I have carefully considered all the evidence that was tendered before the trial court. The learned trial magistrate was not satisfied by the appellant’s defence. He was convinced that the purpose for which the appellant hired out the motor vehicle to his co-accused was to enable him ferry the bhang. There was however no evidence to suggest that the appellant knew his co-accused or that he hired out the motor vehicle to him. According to the appellant, he hired out the motor vehicle to one Wilson Okoth Ochieng whose identity Card number was given as No.5793760/68. The hirer also gave out a copy of his driving licence. Copies of the car hire contract, the driving licence as well as the identity card were produced as exhibits by the appellant. That evidence was not discredited at all by the prosecution because the appellant was not cross-examined. The appellant had earlier recorded his statement with the police and supplied them with copies of the said exhibits. It was for the police to investigate and arrest the said Wilson Okoth Ochieng, interrogate him and establish whether indeed he had hired the car from the appellant.

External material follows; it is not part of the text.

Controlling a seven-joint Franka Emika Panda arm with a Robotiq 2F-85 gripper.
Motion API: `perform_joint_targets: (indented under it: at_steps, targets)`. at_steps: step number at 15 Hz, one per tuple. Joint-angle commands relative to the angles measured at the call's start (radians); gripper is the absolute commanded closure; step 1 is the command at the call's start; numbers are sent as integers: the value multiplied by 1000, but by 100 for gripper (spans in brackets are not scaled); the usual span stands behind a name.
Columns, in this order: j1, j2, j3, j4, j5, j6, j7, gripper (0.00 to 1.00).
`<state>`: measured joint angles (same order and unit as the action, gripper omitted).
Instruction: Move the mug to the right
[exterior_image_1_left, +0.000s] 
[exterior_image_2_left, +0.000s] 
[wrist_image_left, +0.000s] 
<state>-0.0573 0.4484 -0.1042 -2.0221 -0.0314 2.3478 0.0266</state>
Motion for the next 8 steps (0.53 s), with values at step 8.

The appellant’s co-accused may as well have obtained the vehicle from the said Wilson Okoth Ochieng. It is trite law that for circumstantial evidence to sustain a conviction, it must point irresistably to the accused, and in order to justify the interference of guilt on such evidence, the inculpatory facts must be incompatible with innocence of the accused and incapable of explanation upon any other reasonable hypothesis than that of guilt. See KARIUKI KARANJA VS REPUBLIC[1986] KLR 190.
The burden of proving facts that would justify the drawing of the inference of guilt is always on the prosecution.
The evidence of both PW3 and DW3 revealed that the appellant used to hire cars from PW3’s Company, rent them out and have them returned. The appellant could not know every person whom he dealt with in his business. That is why he had to retain copies or their driving licences and identity card.
Considering the totality of the evidence on record, I agree with the appellant’s counsel that there was insufficient evidence to justify the appellant’s conviction. I therefore allow the appeal, quash the conviction and set aside the sentence that was pronounced by the trial court. The appellant is set at liberty unless otherwise lawfully held.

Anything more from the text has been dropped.